His book, The Social Construction of Reality, has shaped a whole world view, in which the social construction of gender is a mere chapter. Giddens’s message, shorn of its original obscurity and turgidity, is simple: things are what you want them to be. This is solipsistic consumerism draped in sociological jargon.
Which is both its strength and its weakness: it is psychologically strong, but intellectually weak. Indeed, wokeness is not really an intellectual position at all, more a form of wish-fulfilment. Or, somewhat to dignify it beyond its merits, a sort of pseudo-religion.
Which is why it replicates so many of the forms of religion: the attachment to dogma; the absurd fetishisation of correct language (“people of colour” good; “coloured people” bad etc.); the revival of heresy and the enthusiastic burning (aka “cancellation”) of heretics such as Professor Stock or, indeed, myself; the incantatory formulae (“trans women are women” rather than “Hail Mary”); and above all the way in which wokeness, like religion, becomes part of the identity of the wokester, which to question challenges the very identity of the person in question. Hence the passions, the demonstrations, the uninhibited violence of the language and even real violence.
All of which is very powerful, just as organised religion was once very powerful. And the more so, since like organised religion, woke has captured so many institutions from universities to great international companies.

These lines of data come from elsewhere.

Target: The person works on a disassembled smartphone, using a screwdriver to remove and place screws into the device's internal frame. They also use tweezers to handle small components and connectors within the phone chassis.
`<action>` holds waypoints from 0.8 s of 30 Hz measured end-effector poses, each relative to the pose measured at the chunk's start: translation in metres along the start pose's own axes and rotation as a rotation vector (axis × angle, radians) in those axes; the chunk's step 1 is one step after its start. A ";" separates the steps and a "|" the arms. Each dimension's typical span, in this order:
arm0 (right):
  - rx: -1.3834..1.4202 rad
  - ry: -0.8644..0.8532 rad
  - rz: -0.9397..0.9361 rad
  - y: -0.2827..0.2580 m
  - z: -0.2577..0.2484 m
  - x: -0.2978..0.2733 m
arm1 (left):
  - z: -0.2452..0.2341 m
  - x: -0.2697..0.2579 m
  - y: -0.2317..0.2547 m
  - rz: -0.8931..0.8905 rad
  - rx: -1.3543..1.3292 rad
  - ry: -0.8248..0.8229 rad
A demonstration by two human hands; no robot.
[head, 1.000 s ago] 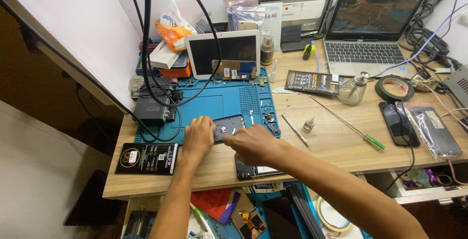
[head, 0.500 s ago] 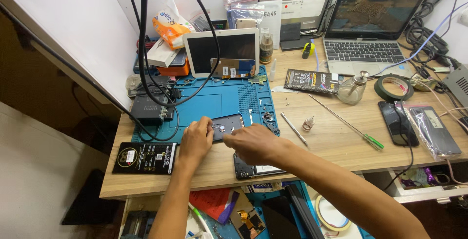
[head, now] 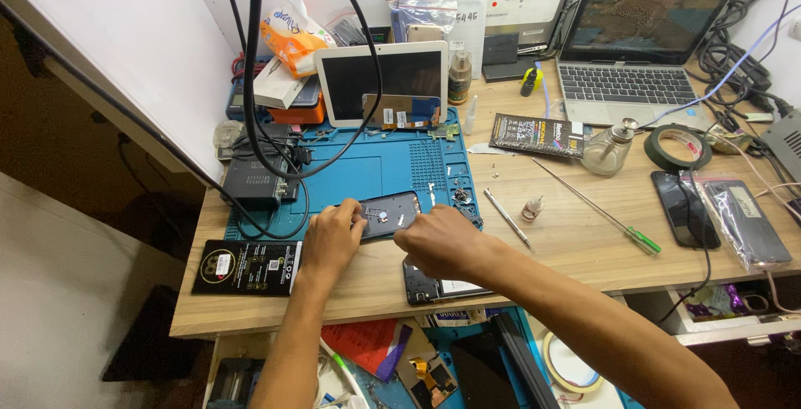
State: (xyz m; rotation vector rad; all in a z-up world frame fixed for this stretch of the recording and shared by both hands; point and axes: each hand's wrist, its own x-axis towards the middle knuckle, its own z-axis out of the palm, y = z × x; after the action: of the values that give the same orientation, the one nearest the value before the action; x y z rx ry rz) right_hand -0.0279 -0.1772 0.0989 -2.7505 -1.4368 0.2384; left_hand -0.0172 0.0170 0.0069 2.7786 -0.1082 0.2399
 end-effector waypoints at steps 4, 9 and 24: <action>0.044 0.072 -0.011 0.001 -0.005 -0.012 | 0.001 0.000 0.000 0.008 0.004 0.004; 0.329 0.448 0.111 0.008 -0.012 -0.037 | -0.001 -0.008 0.008 -0.009 -0.292 0.046; 0.749 0.930 0.172 0.003 0.031 -0.070 | 0.006 -0.041 0.068 -0.266 -1.916 -0.101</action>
State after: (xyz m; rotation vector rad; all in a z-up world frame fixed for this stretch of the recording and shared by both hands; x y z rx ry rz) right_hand -0.0697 -0.2379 0.0765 -1.9031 -0.6602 -0.3830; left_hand -0.0638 -0.0465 0.0169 0.8695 0.0261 -0.0931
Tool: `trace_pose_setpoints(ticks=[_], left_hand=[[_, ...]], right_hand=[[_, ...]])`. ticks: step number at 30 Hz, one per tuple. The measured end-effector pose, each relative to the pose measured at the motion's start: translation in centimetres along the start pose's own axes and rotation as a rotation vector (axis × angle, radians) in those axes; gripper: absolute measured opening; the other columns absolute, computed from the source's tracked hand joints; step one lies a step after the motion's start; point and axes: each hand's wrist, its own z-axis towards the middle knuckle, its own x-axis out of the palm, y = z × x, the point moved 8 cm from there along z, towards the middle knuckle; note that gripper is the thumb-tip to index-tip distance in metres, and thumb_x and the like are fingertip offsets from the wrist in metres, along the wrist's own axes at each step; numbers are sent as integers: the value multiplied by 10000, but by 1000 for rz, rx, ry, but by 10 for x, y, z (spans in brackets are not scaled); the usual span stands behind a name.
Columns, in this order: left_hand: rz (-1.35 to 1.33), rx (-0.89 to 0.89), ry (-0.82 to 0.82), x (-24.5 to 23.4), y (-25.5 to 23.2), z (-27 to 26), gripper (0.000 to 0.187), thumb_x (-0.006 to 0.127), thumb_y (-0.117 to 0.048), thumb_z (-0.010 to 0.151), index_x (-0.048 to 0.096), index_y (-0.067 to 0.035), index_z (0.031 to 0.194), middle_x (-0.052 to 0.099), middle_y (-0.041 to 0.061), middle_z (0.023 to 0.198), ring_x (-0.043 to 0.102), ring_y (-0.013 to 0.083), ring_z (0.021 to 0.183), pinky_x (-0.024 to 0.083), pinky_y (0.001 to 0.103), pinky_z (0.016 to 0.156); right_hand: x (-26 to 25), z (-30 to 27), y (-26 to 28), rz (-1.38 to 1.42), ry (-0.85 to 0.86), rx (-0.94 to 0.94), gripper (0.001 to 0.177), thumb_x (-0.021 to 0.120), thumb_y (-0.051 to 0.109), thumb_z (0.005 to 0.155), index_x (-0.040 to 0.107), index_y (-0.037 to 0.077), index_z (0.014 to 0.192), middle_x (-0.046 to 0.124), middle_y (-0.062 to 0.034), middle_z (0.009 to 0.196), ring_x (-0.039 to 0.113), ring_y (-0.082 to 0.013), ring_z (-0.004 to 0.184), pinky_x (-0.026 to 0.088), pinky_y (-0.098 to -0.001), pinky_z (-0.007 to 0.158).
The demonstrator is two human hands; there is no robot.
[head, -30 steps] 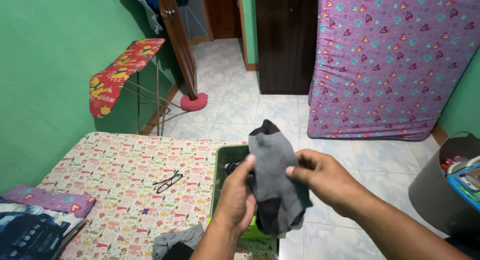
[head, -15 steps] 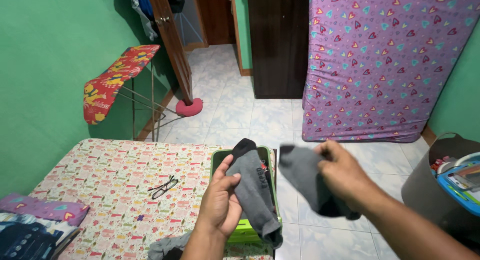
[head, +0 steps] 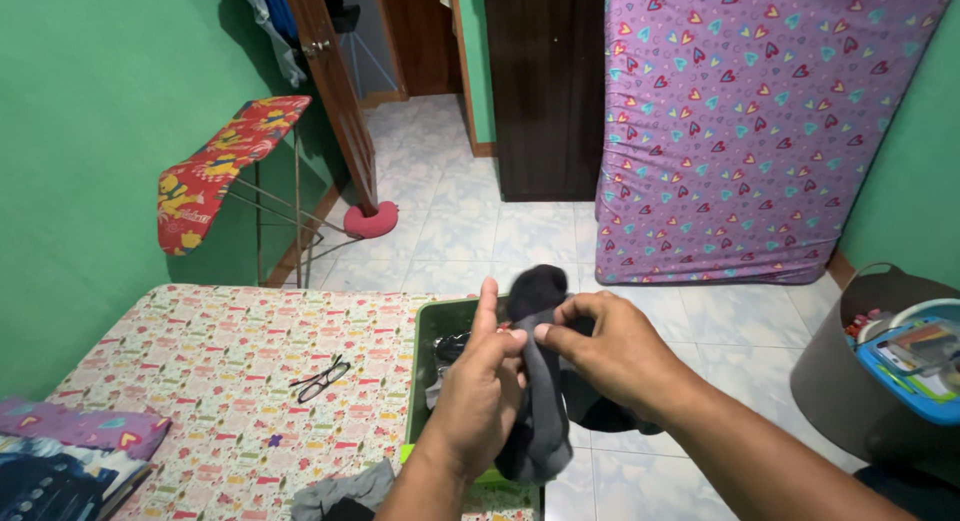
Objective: The person sorts various pairs of socks and items of clothing from a bed and a cardboard box into a green plastic bin by hand.
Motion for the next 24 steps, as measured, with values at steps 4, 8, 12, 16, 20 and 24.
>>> trace_pose_setpoints(ticks=[4,8,12,16,20,24], left_hand=[[-86,28,161,9,-7,-2,646,376,-142,934,199,-197,1553,617,161,1177,613,242,1091,479,368,987],[57,66,78,-16,-5,10,376,497,-116,963,556,22,1308,703,87,1064,650,148,940,537,303,867],[264,68,92,-29,4,17,164,669,-148,984,681,-1,1056,668,6,829,568,73,684,458,234,634],[600,65,24,-28,1,15,118,686,-122,939,710,-27,1006,684,-27,819,573,28,688,456,205,624],[901,110,28,-12,-5,12,69,657,-106,925,665,-54,969,629,-49,773,536,36,636,452,228,553],[867,60,-50,-11,-4,10,56,630,-122,928,634,-72,952,557,-30,696,474,79,578,375,266,494]], right_hand=[[0,1,-9,92,30,59,196,762,251,851,731,58,860,675,-9,696,586,-94,611,486,-288,560],[4,-6,-5,184,136,77,195,777,234,852,701,55,858,658,-6,705,568,-96,610,462,-289,555],[3,-15,-2,69,175,103,260,794,289,879,714,42,864,643,-16,688,543,-106,597,454,-303,567],[3,-12,-9,30,222,56,171,695,193,860,732,60,962,736,-16,777,664,-101,690,556,-286,677],[10,-4,-16,-53,208,-132,209,635,129,848,729,17,998,706,-29,871,674,-119,781,559,-296,731],[11,-2,-20,-38,195,-118,231,602,157,885,716,25,1035,705,-36,913,667,-116,835,555,-295,770]])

But the power of organised religion, great though it was, was brought down. Partly by the eighteenth-century mockery of Voltaire in France or David Hume in Britain. But much more so by the empirical attack of nineteenth-century Biblical criticism in Germany or Darwinian evolutionary biology in Britain.
Which is how the pseudo-religion of woke will be — must be — brought down. By the mockery of Andrew Doyle; by the brave reassertion of biological reality of Kathleen Stock; by the sober appeal to the evidence of Reclaim History and by the drip, drip of hard, unyielding fact. It begins as a trickle; it turns into a torrent and it will wash away this new Tower of Babel.